Try it: Where does the string "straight" appear? Copy every line of the entries below that holds it.

The data:
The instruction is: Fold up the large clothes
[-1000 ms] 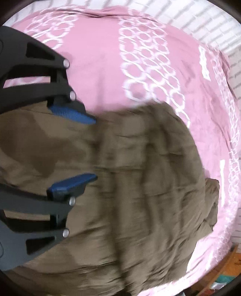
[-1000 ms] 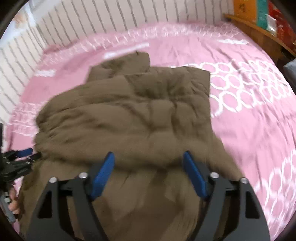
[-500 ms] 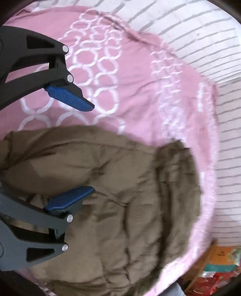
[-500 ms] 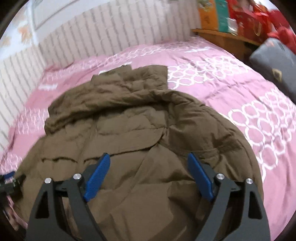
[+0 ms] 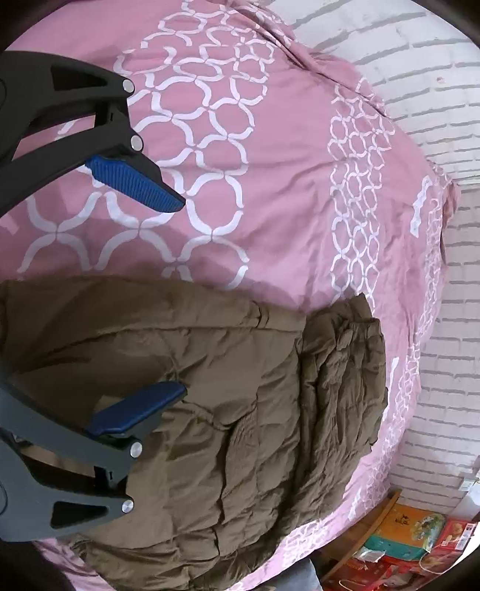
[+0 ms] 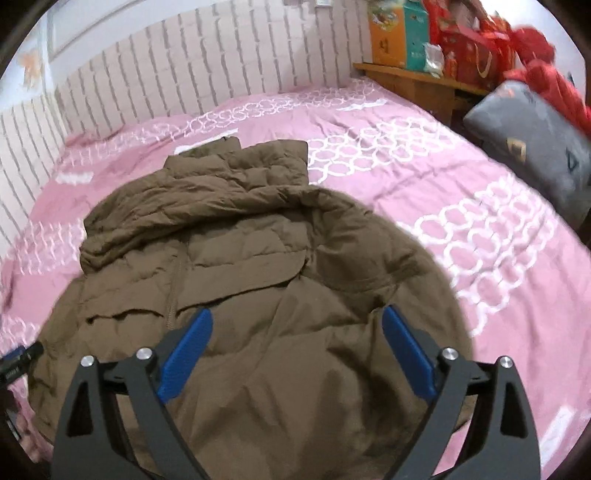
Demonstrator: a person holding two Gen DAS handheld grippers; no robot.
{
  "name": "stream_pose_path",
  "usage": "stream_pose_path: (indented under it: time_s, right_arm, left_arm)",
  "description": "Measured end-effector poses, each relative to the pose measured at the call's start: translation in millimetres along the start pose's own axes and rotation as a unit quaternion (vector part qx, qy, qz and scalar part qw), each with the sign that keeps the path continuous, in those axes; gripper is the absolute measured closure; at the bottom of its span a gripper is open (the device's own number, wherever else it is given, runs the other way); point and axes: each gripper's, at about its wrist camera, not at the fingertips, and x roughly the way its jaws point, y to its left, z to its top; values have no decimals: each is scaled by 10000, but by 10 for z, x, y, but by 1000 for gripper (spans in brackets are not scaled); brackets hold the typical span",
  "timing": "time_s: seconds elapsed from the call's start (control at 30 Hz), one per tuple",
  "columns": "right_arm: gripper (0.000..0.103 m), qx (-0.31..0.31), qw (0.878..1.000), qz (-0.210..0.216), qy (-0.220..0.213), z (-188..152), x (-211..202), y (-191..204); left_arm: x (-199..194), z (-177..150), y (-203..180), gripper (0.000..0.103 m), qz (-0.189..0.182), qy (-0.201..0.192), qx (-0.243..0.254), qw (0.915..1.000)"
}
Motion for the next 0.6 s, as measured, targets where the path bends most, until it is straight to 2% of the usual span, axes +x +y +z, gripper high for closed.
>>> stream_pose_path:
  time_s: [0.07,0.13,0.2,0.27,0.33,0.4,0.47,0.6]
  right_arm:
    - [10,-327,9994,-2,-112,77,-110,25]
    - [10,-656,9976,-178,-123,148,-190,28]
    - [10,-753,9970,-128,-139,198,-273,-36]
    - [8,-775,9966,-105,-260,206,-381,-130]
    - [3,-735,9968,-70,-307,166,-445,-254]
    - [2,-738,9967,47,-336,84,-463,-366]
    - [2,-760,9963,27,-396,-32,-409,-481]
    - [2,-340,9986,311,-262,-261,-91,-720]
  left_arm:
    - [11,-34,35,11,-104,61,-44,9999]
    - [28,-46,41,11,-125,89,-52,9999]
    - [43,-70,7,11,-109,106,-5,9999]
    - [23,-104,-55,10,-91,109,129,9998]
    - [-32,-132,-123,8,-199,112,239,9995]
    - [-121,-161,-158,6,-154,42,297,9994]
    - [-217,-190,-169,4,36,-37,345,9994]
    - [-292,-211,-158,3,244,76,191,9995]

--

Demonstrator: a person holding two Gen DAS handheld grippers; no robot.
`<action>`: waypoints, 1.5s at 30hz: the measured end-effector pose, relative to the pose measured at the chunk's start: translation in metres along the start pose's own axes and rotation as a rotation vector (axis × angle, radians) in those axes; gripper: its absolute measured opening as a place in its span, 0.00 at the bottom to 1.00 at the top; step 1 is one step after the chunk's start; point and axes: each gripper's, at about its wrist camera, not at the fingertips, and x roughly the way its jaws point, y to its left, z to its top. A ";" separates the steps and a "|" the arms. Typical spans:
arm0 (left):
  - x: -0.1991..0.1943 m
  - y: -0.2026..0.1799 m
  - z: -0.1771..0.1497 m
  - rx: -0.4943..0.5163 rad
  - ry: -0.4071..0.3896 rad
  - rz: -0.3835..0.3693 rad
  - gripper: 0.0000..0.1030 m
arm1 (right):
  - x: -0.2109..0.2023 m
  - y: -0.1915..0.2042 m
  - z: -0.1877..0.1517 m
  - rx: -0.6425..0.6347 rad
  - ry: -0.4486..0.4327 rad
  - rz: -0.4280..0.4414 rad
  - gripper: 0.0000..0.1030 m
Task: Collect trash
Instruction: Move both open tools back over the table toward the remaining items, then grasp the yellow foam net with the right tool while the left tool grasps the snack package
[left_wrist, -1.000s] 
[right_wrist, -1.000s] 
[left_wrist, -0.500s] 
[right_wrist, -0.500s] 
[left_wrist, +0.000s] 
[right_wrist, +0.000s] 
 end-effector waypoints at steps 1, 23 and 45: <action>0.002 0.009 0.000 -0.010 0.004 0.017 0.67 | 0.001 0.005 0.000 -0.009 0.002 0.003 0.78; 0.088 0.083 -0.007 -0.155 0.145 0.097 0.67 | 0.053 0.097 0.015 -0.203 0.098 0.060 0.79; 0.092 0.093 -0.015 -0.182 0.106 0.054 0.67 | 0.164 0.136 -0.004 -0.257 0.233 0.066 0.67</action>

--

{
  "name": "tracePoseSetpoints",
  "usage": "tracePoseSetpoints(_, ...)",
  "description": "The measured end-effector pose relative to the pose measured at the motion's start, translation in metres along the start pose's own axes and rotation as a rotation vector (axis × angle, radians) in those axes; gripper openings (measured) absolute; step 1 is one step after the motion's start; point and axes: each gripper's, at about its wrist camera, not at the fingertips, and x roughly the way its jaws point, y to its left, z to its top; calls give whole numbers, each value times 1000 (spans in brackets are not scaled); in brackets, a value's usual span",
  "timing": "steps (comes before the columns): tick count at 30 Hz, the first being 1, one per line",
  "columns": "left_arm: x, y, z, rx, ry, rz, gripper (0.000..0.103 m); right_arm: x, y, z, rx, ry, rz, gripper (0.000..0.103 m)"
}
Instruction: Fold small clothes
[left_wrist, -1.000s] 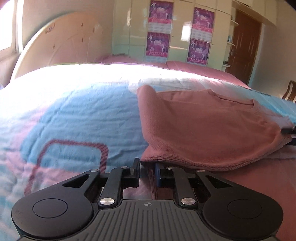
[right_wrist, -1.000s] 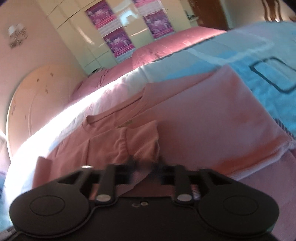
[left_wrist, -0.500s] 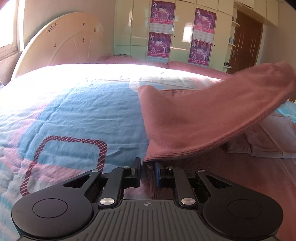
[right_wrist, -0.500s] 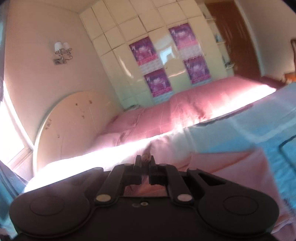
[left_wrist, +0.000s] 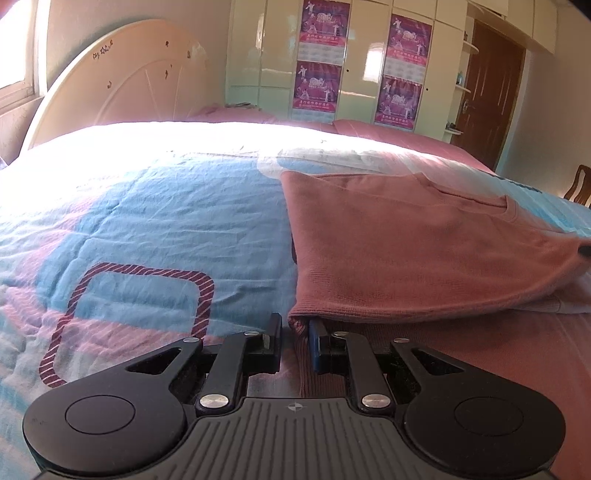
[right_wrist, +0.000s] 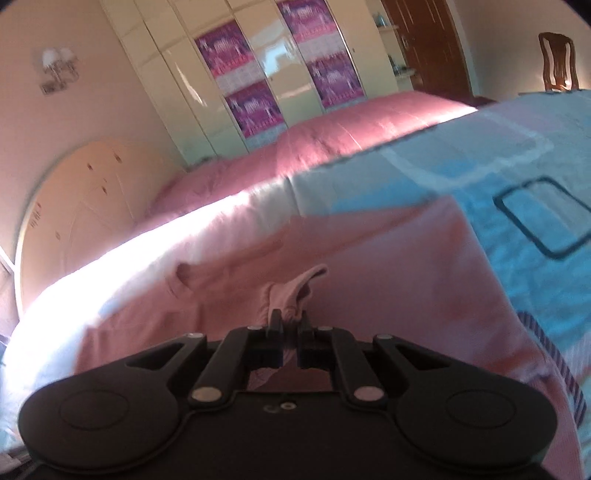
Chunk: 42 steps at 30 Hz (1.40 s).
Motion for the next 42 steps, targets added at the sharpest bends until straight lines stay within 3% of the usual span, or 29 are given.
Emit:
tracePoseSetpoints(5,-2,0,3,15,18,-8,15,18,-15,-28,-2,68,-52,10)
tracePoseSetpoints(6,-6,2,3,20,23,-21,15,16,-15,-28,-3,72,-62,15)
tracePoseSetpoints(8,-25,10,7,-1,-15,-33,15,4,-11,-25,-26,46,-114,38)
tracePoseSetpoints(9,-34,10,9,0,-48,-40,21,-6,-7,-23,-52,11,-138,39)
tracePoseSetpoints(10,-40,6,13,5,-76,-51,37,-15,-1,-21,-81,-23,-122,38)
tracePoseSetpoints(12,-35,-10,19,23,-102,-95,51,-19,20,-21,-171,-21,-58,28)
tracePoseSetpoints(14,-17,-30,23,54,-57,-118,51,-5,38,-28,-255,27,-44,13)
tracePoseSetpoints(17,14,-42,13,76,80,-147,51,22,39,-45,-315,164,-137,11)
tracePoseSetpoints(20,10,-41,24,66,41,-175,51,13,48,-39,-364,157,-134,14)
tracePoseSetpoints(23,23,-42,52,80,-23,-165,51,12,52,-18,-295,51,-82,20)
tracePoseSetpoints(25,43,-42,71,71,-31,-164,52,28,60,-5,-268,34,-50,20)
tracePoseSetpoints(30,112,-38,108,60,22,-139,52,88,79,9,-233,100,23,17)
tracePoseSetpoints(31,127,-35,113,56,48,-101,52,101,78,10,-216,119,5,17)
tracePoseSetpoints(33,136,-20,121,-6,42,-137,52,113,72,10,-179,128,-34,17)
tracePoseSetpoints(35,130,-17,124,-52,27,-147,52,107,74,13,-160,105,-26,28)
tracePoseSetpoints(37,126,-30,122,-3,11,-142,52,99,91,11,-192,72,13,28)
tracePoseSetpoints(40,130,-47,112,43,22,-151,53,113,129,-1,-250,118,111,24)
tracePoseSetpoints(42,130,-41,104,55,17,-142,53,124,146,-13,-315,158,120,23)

Answer to the problem:
Motion for the next 0.6 s, as measured, targets where the path bends most, until it is straight to 2% of the usual span, axes +x +y +z, gripper high for closed.
Motion for the next 42 steps, targets added at the sharpest bends until straight lines stay within 3% of the usual span, or 29 are given.

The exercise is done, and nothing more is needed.